Il Consiglio "quasi monotematico", cominciato con due ore e venti minuti di ritardo, ha portato all'approvazione del Piano non senza una corposa discussione in merito, sui diversi emendamenti. Principale interlocutrice dei consiglieri è stata la dirigente Santa Scommegna, che da anni si è occupata della tematica che finalmente ha visto la luce. Specificate le regole riguardanti tutti gli aspetti delle aree mercatali; soprattutto è stata nominata spesso l'area di piazza Di Vittorio (conosciuta come Largo S. Nicola). L'assessore con delega alla Polizia Municipale, Marcello Lanotte, e l'assessore alle Attività produttive, Antonio Divincenzo, hanno offerto le dovute spiegazioni. Approvato, come vuole la direttiva comunitaria, con votazioni su numerosi emendamenti, fino alle 22.45.

Tra le novità della giornata ci sono state le dimissioni della consigliera del Movimento 5 Stelle, Claudia Catino, per motivi personali, cui succederà il primo dei non eletti di quella lista che dovrebbe essere Grazia Desario, che peraltro già aveva dichiarato pubblicamente che avrebbe rinunciato; altra novità è stata la sostituzione, pare solo per oggi, del segretario generale Porcelli, assente per motivi di salute, con il segretario del Comune di Andria, Giuseppe Borgia. All'inizio ha avuto luogo un rapido attacco del consigliere del centrodestra, Flavio Basile, al neo assessore Luigi Damato, che avrebbe fatto mettere a verbale l'assenza dei convocati (all'ultimo momento) della Commissione lavori pubblici all'orario prefissato. Il sindaco Cascella è intervenuto presentando una mozione, tornando sulla mancata approvazione degli adempimenti del PUTT/P, in materia PUG, ribadendo la propria posizione più volte espressa pubblicamente – anche nella risposta odierna al prof. Quarto.
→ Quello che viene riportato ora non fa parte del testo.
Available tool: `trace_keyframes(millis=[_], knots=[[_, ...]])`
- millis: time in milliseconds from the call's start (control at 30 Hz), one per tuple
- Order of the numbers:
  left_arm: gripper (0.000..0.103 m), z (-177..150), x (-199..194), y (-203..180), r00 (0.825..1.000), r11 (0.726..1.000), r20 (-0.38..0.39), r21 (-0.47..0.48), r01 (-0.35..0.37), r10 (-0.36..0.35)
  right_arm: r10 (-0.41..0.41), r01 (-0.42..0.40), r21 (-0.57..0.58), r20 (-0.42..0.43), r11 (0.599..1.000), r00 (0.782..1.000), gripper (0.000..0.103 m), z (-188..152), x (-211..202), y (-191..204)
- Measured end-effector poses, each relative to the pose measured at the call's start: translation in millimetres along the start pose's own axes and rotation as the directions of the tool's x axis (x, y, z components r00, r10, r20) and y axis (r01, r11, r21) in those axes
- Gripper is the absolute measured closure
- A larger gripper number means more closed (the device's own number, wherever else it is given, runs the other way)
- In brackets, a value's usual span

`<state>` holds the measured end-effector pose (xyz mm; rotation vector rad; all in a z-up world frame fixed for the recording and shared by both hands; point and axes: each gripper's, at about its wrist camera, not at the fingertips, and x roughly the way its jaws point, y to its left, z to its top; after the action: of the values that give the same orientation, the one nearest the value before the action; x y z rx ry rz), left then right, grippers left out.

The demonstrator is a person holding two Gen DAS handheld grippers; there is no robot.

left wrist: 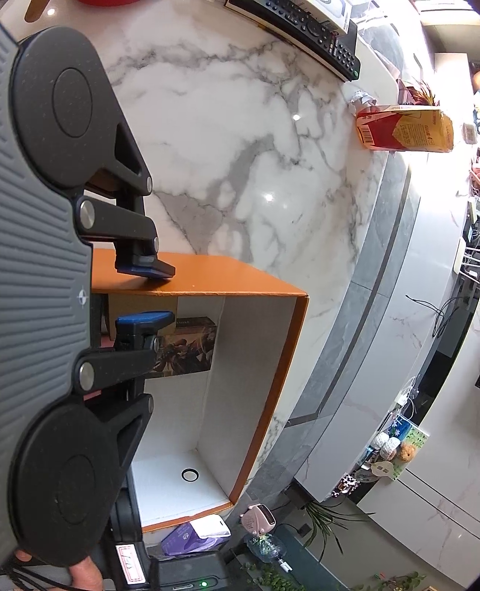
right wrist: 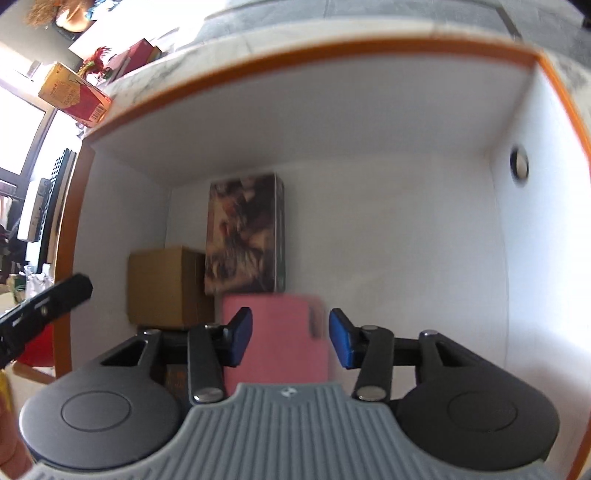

Una sospensione richiesta dalla consigliere Campese (Sinistra Unità) le opposizioni e alcuni consiglieri di maggioranza hanno abbandonato l'aula,

La mozione presentata da Cascella non ha un pratico significato, suonando come una, forse eccessivamente puntigliosa, richiesta di fiducia all'Amministrazione sul tema, letta dalla Campese come un'eventuale ammissione di errore di quei consiglieri che avevano votato contro: «Sindaco non ce lo puoi chiedere. La fiducia verso l'Amministrazione non è mai stata in discussione». Al termine il consigliere Ventura (PD) ha preannunciato le sue dimissioni da capogruppo del PD. All'una di notte si sono riaperte le ferite dello scorso Consiglio nella maggioranza, e i toni si sono alzati: la spaccatura si è fatta ancora più profonda nella maggioranza. Molti consiglieri hanno chiesto al Sindaco di ritirare la mozione, ma non ascoltati hanno abbandonato l'aula, facendo venire meno il numero legale.